▸ WHAT THE EXERCISE ASKS: Please copy out the full listing that follows exactly; no picture belongs in the copy.

▸ GIVEN INFORMATION:
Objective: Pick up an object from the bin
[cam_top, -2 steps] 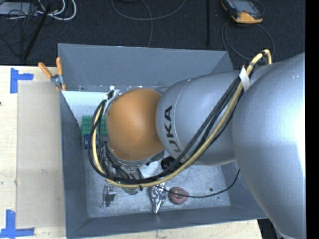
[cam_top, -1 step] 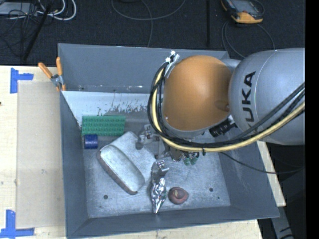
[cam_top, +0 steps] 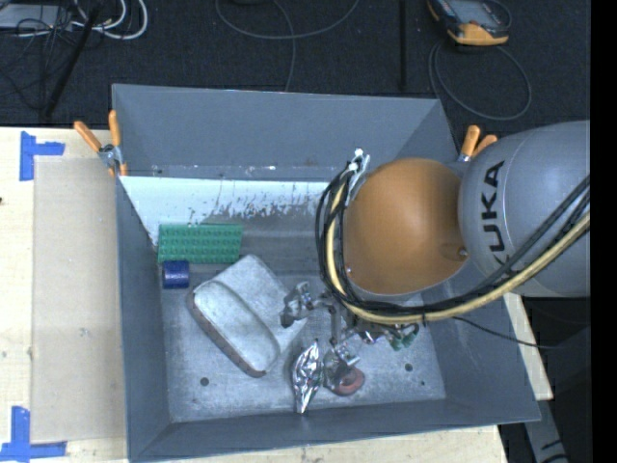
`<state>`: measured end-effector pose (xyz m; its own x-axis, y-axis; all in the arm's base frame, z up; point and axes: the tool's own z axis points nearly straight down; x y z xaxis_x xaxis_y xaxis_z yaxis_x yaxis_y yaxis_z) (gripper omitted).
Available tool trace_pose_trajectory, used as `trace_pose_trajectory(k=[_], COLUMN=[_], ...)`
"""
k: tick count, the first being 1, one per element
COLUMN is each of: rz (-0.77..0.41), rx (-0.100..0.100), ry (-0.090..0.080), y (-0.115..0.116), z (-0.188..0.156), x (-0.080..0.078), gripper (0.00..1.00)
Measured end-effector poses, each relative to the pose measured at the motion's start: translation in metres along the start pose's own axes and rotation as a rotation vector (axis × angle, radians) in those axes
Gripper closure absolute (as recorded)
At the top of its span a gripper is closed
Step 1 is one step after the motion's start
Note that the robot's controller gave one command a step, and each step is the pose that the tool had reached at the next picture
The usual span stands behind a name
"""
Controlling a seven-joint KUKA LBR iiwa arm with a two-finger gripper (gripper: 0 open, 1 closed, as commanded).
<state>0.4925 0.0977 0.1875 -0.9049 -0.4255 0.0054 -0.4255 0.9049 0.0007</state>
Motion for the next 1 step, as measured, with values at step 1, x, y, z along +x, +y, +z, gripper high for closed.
trace_pose_trajectory(k=[1], rz=[-0.179], rx=[0.002], ry=[-0.007], y=[-0.0530], z=[0.1170], x=[-0.0184], gripper=[0.00])
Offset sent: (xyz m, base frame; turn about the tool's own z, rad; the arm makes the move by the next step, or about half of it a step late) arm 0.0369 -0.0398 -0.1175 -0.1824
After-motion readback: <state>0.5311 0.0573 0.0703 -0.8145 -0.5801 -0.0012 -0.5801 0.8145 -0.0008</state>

▸ TASK SOLUTION:
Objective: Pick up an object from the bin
[cam_top, -2 steps] 
[cam_top, -1 step] 
[cam_top, +0 steps] 
`<state>`: measured end-effector pose (xyz m; its own x-axis, y-axis; all in the arm's base frame, z up; point and axes: the tool's own z axis points nearly straight down; x y z xaxis_x xaxis_y xaxis_z yaxis_x yaxis_y yaxis_z) (gripper omitted).
Available tool trace_pose_trajectory, used as `trace_pose_trajectory(k=[_], COLUMN=[_], ...)`
"""
k: tick count, the first being 1, one per element
COLUMN is each of: rz (-0.77..0.41), rx (-0.100..0.100), ry (-0.090..0.080), y (-0.115..0.116), z (-0.188..0.156), x (-0.080..0.078), gripper (0.00..1.00)
Measured end-effector poses, each relative to the pose measured at the motion's start: translation in metres along the start pose's own axes and rotation as a rotation vector (axis × angle, radians) in those axes
Gripper closure absolute (as recorded)
At the top of its span a gripper is closed
Step 1 is one step after the motion's start
Note that the robot's controller gave one command a step, and each step is the pose that the tool had reached at the next picture
The usual span stands behind a name
"""
Controlling a seven-joint KUKA LBR iiwa arm with a two-finger gripper (gripper: 0 open, 1 closed, as commanded).
<state>0.4925 0.0977 0.1875 -0.9049 -0.4255 0.0054 -0.4255 0.9049 0.0007</state>
Motion for the next 1 step, as measured, with values at step 1, x, y, z along +x, +y, +z, gripper high for closed.
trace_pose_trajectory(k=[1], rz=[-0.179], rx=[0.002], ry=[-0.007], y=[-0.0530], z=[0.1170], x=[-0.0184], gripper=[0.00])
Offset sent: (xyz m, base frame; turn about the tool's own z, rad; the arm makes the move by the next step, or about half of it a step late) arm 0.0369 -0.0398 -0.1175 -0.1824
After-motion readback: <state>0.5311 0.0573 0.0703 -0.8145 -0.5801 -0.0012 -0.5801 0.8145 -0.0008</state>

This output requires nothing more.